The impact of simultaneous infections on phage-host ecology

TL;DR

This paper develops a theoretical model to understand how simultaneous phage infections affect bacterial host dynamics, revealing conditions for coexistence, extinction, and implications for phage therapy.

Contribution

It introduces a novel theory of simultaneous phage infections, highlighting their ecological impact and potential applications in phage therapy.

Findings

Simultaneous infections can lead to bi-stability in phage-host systems.

Phages can persist even when their basic reproductive number is below one.

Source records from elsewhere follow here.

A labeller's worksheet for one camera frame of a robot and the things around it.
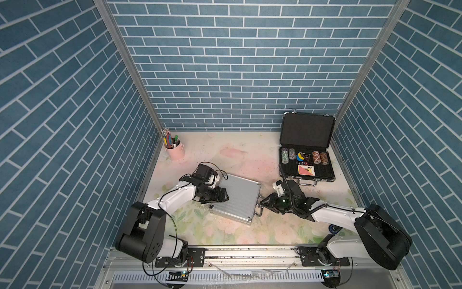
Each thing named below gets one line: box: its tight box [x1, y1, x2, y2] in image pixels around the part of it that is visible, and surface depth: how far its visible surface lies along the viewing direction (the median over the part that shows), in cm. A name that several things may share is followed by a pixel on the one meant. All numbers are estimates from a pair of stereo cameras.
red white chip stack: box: [312, 150, 322, 165], surface depth 106 cm
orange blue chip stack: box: [320, 151, 330, 166], surface depth 104 cm
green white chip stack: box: [281, 147, 289, 165], surface depth 107 cm
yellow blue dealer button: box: [295, 151, 305, 162], surface depth 107 cm
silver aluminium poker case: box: [209, 172, 262, 226], surface depth 87 cm
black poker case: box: [278, 110, 337, 182], surface depth 107 cm
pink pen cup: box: [164, 137, 186, 161], surface depth 104 cm
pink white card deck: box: [297, 164, 316, 176], surface depth 101 cm
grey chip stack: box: [288, 148, 296, 161], surface depth 107 cm

Periodic oscillations in phage and host populations can occur under certain conditions.

Abstract

Phages use bacterial host resources to replicate, intrinsically linking phage and host survival. To understand phage dynamics, it is essential to understand phage-host ecology. A key step in this ecology is infection of bacterial hosts. Previous work has explored single and multiple, sequential infections. Here we focus on the theory of simultaneous infections, where multiple phages simultaneously attach to and infect one bacterial host cell. Simultaneous infections are a relevant infection dynamic to consider, especially at high phage densities when many phages attach to a single host cell in a short time window. For high bacterial growth rates, simultaneous infection can result in bi-stability: depending on initial conditions phages go extinct or co-exist with hosts, either at stable densities or through periodic oscillations of a stable limit cycle. This bears important consequences for phage applications such as phage therapy: phages can persist even though they cannot invade. Consequently, through spikes in phage densities it is possible to infect a bacterial population even when the phage basic reproductive number is less than one. In the regime of stable limit cycles, if timed right, only small densities of phage may be necessary.